Sobre as dificuldades de ser um escritor no Brasil e as perspectivas para o mercado editorial brasileiro, ambos foram enfáticos ao citar como um dos principais problemas a formação de leitores no país, seja pela educação ou pelas condições oferecidas pelo próprio setor. Braulio considerou o mercado nacional “estrangulado”, uma vez que a maioria das editoras está concentrada no eixo Rio-São Paulo. Apesar de afirmar que a situação, aos poucos, caminha para uma nova realidade, ele também foi taxativo ao incitar mudanças no comportamento do leitor brasileiro que, segundo ele, encontra no (alto) preço dos livros um forte obstáculo para o estímulo ao hábito de ler. Já Spohr conclamou pela educação para que haja variedade entre os leitores do país.
“O público que lê, de fato, está lendo mais livros, mas a questão é que grande parte da população não tem capacidade de ler ou comprar”, indicou Spohr. “A quantidade de gente lendo cresceu, mas dentro desse nicho de pessoas que têm recursos e acesso aos livros. Você tem que investir na educação para que mais pessoas consigam ler e consumam mais livros. Na escola, por exemplo, você pode ler os clássicos, mas tem que ser orientado para a idade. A escola também precisa orientar. O problema não é o clássico, mas o livro estar de acordo com a faixa etária para a criança entender.
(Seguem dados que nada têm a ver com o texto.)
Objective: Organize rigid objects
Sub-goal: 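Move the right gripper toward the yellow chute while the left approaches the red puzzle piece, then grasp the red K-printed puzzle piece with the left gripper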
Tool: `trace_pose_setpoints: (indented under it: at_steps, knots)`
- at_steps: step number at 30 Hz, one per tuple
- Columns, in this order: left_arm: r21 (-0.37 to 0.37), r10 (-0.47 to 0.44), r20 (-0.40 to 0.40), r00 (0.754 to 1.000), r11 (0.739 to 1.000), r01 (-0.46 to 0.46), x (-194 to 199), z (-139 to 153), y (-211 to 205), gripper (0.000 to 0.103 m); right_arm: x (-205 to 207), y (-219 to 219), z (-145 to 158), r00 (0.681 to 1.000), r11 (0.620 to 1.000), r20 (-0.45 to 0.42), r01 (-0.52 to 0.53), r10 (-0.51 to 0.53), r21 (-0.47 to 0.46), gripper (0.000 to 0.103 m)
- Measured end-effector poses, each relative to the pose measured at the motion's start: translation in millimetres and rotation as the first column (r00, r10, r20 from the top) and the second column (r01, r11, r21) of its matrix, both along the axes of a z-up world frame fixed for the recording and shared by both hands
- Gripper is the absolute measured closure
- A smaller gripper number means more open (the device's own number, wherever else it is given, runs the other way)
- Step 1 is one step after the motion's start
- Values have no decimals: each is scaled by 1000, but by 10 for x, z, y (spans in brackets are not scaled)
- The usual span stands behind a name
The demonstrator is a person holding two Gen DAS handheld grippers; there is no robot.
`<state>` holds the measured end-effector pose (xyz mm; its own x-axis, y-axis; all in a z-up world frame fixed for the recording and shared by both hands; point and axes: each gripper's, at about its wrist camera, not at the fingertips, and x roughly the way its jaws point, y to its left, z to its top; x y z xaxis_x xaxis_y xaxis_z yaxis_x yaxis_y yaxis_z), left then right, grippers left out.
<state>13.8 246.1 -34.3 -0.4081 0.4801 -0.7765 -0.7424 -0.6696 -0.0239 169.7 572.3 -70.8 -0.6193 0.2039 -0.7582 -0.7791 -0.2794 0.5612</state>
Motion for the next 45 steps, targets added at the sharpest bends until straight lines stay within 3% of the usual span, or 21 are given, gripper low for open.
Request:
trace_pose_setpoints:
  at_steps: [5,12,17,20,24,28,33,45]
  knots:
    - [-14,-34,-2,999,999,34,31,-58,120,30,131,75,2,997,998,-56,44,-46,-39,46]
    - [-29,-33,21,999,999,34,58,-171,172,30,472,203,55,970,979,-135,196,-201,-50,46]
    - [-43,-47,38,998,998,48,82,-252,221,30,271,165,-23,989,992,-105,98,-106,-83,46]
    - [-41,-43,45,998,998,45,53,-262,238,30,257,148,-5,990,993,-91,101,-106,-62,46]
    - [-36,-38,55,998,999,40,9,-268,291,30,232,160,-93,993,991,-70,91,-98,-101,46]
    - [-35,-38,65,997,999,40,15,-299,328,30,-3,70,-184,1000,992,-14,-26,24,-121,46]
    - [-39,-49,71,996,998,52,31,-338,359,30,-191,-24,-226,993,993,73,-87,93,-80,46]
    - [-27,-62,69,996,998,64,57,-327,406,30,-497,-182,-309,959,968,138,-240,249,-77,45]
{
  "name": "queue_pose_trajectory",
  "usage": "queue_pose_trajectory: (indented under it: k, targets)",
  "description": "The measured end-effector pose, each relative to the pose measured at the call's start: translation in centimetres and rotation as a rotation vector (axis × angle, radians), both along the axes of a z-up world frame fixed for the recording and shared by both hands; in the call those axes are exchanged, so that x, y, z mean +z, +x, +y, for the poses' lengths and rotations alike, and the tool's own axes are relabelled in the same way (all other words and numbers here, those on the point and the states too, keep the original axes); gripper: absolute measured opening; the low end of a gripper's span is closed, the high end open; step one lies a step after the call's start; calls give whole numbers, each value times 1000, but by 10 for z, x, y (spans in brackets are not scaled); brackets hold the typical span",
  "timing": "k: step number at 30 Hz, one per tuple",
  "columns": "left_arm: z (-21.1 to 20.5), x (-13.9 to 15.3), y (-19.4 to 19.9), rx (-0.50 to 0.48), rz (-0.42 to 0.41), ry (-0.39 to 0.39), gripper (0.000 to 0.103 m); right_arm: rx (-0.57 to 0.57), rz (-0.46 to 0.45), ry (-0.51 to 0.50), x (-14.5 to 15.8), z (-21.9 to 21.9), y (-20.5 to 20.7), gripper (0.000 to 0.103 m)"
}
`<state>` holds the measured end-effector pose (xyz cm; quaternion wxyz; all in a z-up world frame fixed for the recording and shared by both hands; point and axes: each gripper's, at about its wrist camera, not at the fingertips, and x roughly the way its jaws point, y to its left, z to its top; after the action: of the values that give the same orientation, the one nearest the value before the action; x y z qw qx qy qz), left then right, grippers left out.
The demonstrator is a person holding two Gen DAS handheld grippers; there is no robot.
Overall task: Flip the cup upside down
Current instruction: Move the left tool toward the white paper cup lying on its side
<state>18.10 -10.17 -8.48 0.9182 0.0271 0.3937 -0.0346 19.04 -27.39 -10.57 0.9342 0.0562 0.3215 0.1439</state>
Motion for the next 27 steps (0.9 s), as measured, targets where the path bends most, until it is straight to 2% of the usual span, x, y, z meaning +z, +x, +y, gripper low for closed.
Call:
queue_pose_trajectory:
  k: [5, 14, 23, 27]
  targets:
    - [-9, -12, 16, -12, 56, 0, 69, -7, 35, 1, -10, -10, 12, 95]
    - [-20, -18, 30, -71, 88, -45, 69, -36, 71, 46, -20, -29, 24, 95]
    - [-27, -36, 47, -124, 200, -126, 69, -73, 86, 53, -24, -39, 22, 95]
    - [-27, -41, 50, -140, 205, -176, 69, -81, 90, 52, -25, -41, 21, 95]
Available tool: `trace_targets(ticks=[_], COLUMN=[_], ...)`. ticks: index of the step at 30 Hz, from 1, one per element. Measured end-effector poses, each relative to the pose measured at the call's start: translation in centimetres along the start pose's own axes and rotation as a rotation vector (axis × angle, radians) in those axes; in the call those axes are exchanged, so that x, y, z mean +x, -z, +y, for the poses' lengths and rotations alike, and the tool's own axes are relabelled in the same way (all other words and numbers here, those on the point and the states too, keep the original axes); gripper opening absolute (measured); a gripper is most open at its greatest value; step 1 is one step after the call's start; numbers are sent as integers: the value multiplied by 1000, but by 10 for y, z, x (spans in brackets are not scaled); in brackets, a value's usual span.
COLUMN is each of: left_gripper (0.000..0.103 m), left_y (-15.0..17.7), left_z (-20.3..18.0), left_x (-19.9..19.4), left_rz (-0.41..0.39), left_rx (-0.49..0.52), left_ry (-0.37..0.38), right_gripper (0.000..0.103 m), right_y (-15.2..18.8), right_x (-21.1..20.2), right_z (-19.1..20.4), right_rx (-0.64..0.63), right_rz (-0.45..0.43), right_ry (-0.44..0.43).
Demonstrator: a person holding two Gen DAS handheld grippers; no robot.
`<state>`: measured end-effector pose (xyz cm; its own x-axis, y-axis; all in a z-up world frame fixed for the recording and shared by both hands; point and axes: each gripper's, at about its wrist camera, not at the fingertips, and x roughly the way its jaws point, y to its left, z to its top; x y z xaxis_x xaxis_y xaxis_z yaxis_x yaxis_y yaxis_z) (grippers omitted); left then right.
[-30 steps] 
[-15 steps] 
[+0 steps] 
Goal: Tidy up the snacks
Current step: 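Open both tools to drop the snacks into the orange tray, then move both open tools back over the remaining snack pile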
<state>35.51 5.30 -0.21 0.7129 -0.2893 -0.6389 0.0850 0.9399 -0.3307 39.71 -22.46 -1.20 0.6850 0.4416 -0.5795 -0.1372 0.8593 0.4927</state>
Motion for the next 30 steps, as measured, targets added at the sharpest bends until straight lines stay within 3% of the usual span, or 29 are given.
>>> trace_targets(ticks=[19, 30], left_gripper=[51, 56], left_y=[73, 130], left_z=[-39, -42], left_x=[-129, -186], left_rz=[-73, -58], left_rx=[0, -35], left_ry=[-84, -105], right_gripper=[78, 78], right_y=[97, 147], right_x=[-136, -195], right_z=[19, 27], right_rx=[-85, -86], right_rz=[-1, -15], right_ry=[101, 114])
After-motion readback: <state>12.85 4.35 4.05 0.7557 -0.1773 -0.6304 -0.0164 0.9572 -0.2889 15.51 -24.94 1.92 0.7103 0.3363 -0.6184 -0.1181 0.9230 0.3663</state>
O livro essencial é aquele que você gosta. Aquele que você quer ler na hora do seu lazer”.
Em relação ao processo de escrita, quando perguntados sobre a influência do RPG (o jogo de representação) em suas narrativas, tanto Spohr quanto Braulio exaltaram a capacidade de a atividade estimular a criação improvisada, dando ao escritor a habilidade de criar conflitos, situações, compor um personagem e ambientes variados, bem como ter noções de coerência. E, falando sobre interação, eles também concordaram que a internet ajudou a aproximar os leitores dos escritores, tornando os textos mais acessíveis. Spohr classificou esse momento do mercado editorial com a tecnologia uma “revolução cultural e literária assombrosa” e frisou que é “muito importante os leitores ganharem voz”. Para aqueles que desejam iniciar a carreira de escritores nesse gênero, Braulio atestou que o momento é positivo para quem pensa em iniciar a carreira como escritor de fantasia heroica, mais até do que a fantasia urbana e de ficção científica. E os dois também foram firmes ao aconselhar os presentes e futuros autores a escreverem o que lhes interessar, porém, sem deixar de ler títulos de outros temas.
“Se você quer escrever fantasia, escreva, mas não leia só fantasia”, sugeriu Braulio. “Leia tudo. Não leia só o que você escreve. Se você lê também poesia, por exemplo, aprende a valorizar a sonoridade da palavra. E isso influencia o leitor, mesmo sem ele saber. Se você lê o dia inteiro autores que têm um trato melhor com a palavra, você sente quando alguém não trata. E anote os seus sonhos! É um conselho que eu dou para quem escreve. Sonho é importantíssimo. Eu anoto os meus sonhos há 35 anos. Grande parte dos meus contos nasceu de ideias que foram sonhadas. Mas eu não copio o sonho. Eu uso a ideia da fantasia que eu sonhei para escrever com sentimento”.
“Eu penso em escrever a história que está no meu coração”, completou Spohr. “E a dica para o mercado é tentar e não depender de ninguém. Se você não conseguir uma editora, continue tentando. E, caso não dê certo, se autopublique”.